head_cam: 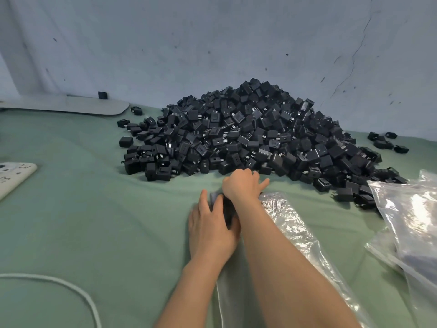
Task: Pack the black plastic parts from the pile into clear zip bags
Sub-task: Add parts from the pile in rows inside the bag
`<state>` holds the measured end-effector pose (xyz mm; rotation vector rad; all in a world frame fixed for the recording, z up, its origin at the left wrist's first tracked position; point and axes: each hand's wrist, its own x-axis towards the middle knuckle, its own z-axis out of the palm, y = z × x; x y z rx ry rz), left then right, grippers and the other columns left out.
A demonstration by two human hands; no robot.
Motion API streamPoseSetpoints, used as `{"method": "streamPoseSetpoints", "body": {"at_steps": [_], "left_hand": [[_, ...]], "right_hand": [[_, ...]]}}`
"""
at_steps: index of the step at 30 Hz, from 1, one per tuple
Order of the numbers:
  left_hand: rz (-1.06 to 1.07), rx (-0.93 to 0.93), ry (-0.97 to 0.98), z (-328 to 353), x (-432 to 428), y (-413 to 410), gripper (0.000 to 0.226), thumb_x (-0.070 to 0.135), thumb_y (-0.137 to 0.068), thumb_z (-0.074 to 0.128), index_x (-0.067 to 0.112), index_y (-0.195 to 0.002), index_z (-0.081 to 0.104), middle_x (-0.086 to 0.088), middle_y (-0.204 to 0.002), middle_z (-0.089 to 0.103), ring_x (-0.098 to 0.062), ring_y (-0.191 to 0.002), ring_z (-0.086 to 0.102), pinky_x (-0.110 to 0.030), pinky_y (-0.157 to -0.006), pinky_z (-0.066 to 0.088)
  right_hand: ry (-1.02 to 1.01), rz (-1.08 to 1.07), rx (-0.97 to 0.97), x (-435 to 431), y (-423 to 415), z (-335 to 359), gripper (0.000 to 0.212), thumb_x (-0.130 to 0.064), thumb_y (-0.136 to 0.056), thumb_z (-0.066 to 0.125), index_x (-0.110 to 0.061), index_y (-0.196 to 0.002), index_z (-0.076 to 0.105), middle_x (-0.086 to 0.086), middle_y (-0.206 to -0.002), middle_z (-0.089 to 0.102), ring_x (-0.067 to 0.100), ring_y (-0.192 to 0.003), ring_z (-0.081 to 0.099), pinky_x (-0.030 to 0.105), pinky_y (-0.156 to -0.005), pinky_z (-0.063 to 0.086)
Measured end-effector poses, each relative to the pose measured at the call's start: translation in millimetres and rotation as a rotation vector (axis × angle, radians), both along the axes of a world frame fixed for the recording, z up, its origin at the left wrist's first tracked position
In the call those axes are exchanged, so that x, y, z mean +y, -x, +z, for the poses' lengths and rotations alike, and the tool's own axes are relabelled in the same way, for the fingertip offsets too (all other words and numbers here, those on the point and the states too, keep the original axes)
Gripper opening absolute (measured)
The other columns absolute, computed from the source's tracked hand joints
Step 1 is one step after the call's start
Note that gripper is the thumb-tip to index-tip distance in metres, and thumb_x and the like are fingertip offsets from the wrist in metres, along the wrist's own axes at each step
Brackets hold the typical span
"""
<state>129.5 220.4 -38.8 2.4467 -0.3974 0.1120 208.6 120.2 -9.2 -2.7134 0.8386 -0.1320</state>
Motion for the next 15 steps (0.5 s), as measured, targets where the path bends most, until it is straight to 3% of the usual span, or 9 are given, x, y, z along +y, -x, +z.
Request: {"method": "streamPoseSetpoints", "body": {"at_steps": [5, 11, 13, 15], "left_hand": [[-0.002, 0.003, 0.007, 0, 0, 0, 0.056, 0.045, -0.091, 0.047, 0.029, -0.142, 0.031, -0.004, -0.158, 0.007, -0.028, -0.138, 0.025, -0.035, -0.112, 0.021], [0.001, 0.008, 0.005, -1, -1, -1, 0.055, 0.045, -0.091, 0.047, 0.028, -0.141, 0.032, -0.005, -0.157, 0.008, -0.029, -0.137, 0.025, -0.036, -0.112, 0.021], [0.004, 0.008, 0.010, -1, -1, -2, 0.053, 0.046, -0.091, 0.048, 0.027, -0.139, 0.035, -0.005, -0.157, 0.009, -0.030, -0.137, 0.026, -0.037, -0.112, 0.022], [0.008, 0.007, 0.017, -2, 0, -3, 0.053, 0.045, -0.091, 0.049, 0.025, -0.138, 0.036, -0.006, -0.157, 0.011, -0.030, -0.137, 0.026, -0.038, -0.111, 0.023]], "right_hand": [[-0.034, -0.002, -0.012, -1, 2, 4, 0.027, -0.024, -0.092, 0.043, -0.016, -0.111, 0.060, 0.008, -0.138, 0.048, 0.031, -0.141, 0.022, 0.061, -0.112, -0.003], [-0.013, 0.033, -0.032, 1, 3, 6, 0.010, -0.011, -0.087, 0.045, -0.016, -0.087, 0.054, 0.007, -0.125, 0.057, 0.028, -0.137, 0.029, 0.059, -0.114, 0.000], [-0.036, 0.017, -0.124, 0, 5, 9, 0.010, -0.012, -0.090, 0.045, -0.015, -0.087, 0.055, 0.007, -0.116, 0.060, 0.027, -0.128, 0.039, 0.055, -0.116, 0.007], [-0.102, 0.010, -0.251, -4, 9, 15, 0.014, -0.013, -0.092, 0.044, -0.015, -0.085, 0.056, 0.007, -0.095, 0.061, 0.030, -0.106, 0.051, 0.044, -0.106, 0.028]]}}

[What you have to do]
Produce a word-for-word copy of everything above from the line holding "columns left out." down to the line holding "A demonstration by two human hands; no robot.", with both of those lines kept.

[Answer section]
`<state>` holds the measured end-effector pose (xyz mm; rotation vector rad; all in a world frame fixed for the recording, z up, its origin at the left wrist's first tracked position; point and axes: each hand's wrist, its own x-axis towards the middle knuckle, its own z-axis out of the palm, y = z × x; x y z rx ry rz), left then right, grippers and the other columns left out.
A demonstration by two human hands; no robot.

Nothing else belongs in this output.